“I have instructed the police and the immigration to thoroughly investigate why they (the detainees) had acted that way,” he said in a statement.
Hamzah said all the 528 detainees who escaped were Rohingya nationals who were transferred from the Wawasan Langkawi camp after they were arrested for encroaching Malaysian waters in 2020.
He reiterated that Malaysia did not recognise their refugee status and their presence in the country was on humanitarian grounds.
Meanwhile, Suhakam commissioner Jerald Joseph told FMT that it would also send a team to the depot centre to probe the incident.
He said there was no point for the immigration department to detain the Rohingya indefinitely because they were stateless.

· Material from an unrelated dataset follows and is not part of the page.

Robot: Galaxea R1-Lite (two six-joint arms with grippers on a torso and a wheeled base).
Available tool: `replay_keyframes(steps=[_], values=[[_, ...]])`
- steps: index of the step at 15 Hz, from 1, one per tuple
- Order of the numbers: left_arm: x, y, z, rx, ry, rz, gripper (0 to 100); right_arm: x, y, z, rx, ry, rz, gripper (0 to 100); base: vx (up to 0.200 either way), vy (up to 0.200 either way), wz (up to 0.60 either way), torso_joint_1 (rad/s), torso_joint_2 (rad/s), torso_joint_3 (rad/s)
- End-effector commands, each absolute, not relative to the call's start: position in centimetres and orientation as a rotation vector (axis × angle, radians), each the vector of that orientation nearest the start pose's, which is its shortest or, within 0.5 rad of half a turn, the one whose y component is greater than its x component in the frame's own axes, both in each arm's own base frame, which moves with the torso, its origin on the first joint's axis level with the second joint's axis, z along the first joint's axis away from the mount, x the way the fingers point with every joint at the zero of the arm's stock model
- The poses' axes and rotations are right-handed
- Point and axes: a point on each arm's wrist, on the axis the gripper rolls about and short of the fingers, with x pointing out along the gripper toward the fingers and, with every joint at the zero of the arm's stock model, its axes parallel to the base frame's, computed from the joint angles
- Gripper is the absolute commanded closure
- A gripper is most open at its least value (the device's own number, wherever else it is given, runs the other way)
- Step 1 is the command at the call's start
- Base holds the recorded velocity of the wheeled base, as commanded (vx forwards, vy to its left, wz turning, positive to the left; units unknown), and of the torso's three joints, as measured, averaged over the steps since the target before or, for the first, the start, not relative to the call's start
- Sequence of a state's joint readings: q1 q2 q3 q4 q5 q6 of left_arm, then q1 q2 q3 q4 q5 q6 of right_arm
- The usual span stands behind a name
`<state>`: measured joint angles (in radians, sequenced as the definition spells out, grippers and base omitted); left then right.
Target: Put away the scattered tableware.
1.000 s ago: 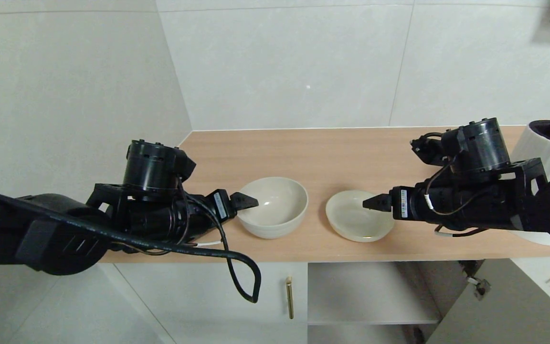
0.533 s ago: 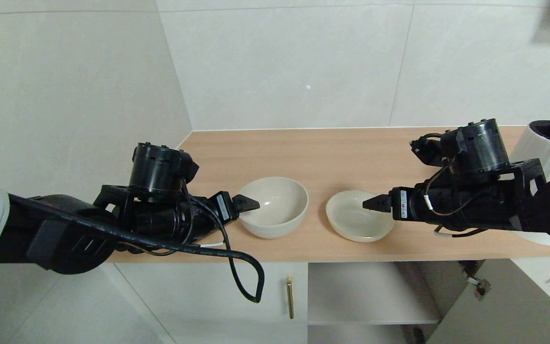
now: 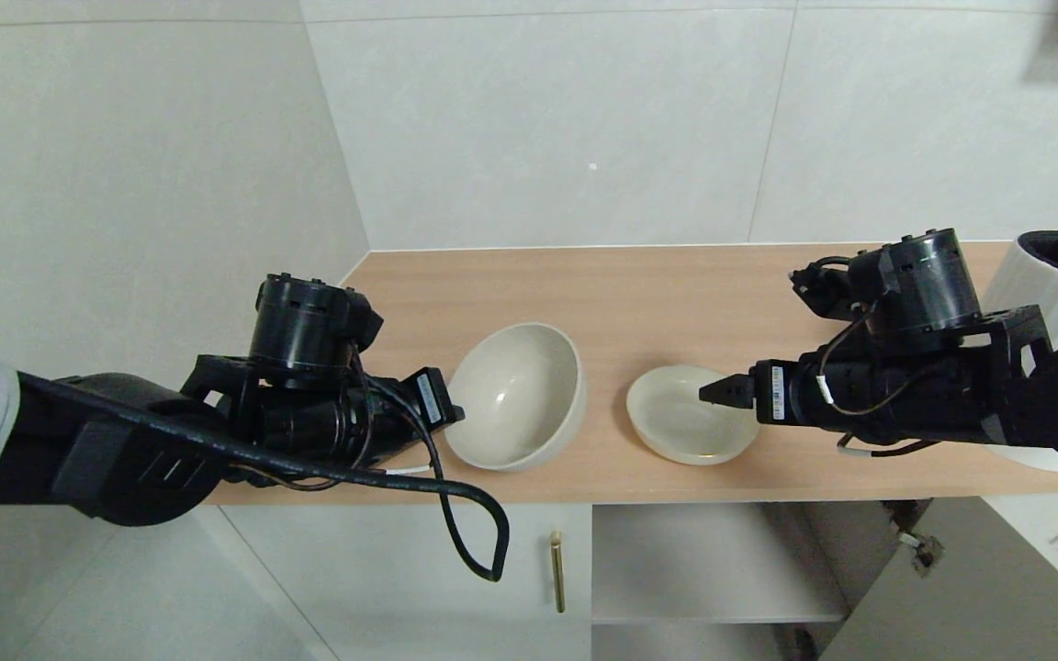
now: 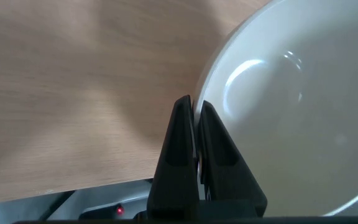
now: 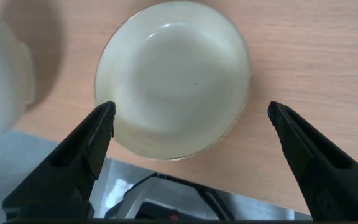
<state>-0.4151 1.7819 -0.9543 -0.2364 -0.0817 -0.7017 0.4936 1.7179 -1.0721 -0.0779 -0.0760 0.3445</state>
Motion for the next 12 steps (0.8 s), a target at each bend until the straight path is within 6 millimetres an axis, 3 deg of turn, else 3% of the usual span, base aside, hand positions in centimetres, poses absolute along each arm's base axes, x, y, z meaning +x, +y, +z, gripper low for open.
replay_keyframes(steps=[1,12], values=[[29.3,-13.1,16.1,-0.570,0.723,-0.256,100,27.9,14.8,19.6,0.162,0.607,0.292,0,0.000,0.000,0.00,0.000,0.00,0.000],[29.2,-13.1,16.2,-0.569,0.720,-0.258,100,30.4,15.8,16.5,0.057,0.653,0.122,0,0.000,0.000,0.00,0.000,0.00,0.000]])
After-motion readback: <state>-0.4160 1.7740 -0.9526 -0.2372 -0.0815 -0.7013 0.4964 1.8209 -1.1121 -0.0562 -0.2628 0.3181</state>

He urged the department to allow representatives of the UN High Commissioner for Refugees (UNHCR) to see the detainees.
“The department needs to give access to the UNHCR to see if those detained are indeed Rohingya.

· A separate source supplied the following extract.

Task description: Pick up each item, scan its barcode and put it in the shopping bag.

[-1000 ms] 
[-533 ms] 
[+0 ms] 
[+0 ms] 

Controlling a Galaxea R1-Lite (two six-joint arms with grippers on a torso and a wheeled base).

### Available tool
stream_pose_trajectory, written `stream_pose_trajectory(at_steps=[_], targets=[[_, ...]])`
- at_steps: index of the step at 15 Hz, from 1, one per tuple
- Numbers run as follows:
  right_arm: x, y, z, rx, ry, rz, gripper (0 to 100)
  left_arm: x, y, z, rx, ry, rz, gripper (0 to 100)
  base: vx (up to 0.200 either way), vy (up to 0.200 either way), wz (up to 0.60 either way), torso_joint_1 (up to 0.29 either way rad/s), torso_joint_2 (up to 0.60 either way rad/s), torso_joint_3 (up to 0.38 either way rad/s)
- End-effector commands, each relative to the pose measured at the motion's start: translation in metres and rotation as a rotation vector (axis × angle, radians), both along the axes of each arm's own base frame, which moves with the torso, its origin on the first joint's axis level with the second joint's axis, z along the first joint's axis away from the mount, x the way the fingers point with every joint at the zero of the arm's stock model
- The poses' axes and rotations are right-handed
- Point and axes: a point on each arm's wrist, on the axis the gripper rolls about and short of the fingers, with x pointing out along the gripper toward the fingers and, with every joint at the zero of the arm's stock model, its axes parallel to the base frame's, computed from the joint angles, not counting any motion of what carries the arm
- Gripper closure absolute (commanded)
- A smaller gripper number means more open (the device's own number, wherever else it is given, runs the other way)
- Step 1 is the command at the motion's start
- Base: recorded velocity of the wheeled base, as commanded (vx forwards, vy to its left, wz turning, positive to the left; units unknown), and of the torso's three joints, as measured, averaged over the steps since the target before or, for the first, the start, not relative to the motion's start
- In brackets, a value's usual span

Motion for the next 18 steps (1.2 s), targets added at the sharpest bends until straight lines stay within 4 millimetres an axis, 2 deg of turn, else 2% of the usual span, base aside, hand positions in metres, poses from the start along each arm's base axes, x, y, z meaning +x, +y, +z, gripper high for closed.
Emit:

“If they are, then release them into the community with UNCHR cards, like the 150,000 Rohingya who are already in the country,” he said.

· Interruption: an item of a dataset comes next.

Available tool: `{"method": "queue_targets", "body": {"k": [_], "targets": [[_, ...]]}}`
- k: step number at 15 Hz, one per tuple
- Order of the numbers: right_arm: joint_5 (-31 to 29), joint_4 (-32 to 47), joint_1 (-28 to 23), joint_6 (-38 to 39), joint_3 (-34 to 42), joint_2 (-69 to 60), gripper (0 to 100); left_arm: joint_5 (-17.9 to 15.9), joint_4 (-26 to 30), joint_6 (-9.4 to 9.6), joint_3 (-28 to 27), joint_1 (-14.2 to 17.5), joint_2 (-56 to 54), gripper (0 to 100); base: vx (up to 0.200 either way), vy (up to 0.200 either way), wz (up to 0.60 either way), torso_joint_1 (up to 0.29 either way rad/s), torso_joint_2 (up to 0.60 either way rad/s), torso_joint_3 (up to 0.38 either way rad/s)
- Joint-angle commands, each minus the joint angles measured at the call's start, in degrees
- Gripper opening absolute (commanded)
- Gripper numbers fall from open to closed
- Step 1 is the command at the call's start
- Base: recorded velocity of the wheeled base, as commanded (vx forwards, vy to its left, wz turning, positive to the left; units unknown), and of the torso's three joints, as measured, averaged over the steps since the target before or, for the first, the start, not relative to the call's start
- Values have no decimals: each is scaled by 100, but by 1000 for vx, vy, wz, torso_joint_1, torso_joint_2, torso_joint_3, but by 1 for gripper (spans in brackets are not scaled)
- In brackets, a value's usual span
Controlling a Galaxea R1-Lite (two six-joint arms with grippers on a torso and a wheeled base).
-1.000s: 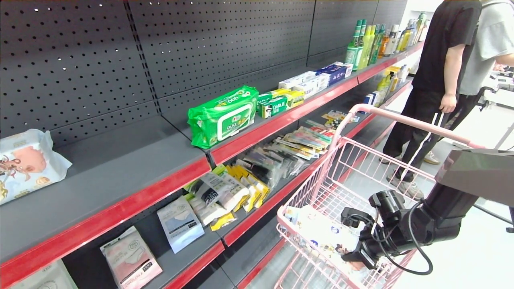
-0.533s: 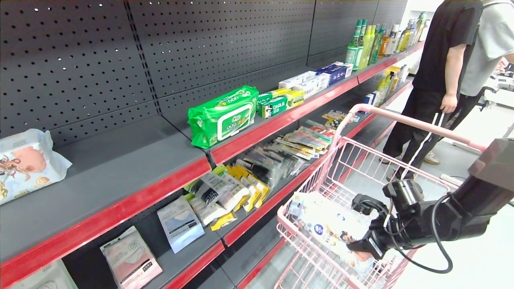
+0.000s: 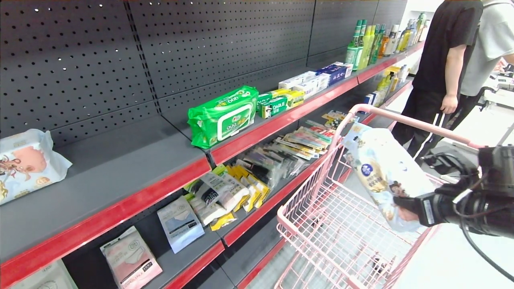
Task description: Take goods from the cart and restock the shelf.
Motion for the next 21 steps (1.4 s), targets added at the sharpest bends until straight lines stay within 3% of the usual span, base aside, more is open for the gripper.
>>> {"method": "queue_targets", "body": {"k": [1, 2, 6, 8, 21], "targets": [[-314, 299, -215, 69, 530, -1650, 0, 1, 0, 2, 1, 1, 7, 100, 0, 0, 0, 0, 0, 0], [-306, 897, -356, 60, 503, -2204, 0, 1, 0, 2, 1, 1, 7, 100, 0, 0, 0, 0, 0, 0], [-253, 1380, -487, 51, 486, -3021, 0, 1, 0, 2, 10, 1, 7, 100, 0, 0, 0, 102, -246, -154], [-253, 2022, -487, -28, 293, -3531, 0, 1, 0, 2, 1, 1, 7, 100, 0, 0, 0, 220, -522, -298], [-262, 2092, -487, -186, 205, -3733, 0, 1, 0, -7, 1, 1, 7, 100, 0, 0, 0, 171, -383, -212]]}}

UNHCR confirmed with FMT that it has not received approval from the immigration department to access detention centres since August 2019.
Rohingya activist Zafar Ahmad Abdul Ghani expressed sadness over the ordeal faced by Rohingya in detention centres.
“When you stay in the depot for too long, and without access to the UNHCR, you become depressed and sick.
“The detainees have no access to the outside world. They don’t know what’s happening outside. They come here to seek a better life only to be locked up,” he told FMT.
Earlier, 528 Rohingya inmates fled the temporary immigration depot at Bandar Baharu, Kedah. A total of 351 inmates have been rounded up by police, while six were killed when they were crossing a highway.